- [Task to complete]: In how many lines of the data below does the word "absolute" appear? Reply with the number and nothing more.

- [Records supplied]:
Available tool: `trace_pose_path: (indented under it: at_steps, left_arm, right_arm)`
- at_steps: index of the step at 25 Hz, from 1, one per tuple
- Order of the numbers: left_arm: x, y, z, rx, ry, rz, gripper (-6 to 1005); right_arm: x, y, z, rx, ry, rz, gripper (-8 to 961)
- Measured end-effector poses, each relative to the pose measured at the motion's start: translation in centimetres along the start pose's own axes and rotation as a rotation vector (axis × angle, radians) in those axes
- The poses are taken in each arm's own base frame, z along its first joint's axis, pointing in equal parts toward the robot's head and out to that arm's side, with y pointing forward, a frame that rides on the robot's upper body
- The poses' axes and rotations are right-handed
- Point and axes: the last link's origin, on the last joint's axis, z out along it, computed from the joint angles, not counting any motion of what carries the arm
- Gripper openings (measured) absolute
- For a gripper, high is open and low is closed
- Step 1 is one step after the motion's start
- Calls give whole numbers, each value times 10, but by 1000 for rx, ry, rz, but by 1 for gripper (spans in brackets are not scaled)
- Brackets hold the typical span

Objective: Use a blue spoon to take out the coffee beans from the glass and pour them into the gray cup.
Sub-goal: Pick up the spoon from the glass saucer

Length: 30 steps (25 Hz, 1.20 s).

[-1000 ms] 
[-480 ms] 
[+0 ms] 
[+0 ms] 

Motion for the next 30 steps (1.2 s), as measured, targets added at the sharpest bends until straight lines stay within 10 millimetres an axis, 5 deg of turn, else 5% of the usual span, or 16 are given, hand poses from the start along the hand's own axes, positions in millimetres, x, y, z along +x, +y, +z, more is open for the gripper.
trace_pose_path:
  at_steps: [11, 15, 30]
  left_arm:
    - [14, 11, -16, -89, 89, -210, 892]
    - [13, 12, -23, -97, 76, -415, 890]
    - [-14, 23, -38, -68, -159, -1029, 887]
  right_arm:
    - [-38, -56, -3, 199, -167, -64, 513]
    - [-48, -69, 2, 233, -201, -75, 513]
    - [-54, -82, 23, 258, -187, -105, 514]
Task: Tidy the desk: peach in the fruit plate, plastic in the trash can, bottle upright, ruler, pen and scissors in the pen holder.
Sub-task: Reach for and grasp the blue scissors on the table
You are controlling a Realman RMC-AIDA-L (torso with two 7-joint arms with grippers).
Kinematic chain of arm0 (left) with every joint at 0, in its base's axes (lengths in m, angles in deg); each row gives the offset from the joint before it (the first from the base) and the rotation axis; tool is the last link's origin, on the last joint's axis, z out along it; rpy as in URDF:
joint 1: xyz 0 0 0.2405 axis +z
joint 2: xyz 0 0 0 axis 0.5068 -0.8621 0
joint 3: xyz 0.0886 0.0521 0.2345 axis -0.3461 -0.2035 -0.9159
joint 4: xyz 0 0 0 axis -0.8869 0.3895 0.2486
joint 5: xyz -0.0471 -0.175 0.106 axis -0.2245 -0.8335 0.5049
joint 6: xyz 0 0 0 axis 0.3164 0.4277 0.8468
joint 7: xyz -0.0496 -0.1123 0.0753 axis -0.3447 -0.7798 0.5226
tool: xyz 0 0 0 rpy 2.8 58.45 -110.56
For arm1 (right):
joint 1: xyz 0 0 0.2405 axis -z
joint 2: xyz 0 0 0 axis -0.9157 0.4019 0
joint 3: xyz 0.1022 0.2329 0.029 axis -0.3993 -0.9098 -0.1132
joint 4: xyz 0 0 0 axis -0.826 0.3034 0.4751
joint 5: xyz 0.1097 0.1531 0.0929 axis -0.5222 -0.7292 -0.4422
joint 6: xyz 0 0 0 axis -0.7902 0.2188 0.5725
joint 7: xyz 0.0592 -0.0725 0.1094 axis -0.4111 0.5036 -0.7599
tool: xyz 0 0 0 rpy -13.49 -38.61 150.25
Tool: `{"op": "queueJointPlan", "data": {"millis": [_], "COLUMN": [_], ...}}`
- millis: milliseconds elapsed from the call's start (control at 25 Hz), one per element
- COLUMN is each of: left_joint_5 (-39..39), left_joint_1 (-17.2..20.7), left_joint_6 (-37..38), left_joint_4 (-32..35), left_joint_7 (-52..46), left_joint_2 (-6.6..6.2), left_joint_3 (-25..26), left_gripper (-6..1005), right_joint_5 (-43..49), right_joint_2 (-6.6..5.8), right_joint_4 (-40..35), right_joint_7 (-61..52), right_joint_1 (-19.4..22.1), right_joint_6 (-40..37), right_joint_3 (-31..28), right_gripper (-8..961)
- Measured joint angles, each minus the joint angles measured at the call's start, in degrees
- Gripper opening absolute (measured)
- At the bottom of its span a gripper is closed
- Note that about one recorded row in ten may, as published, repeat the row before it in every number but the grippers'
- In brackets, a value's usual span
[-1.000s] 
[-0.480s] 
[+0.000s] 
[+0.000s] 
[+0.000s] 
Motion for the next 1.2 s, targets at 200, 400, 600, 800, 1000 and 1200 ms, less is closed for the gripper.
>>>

- [Answer box]: 2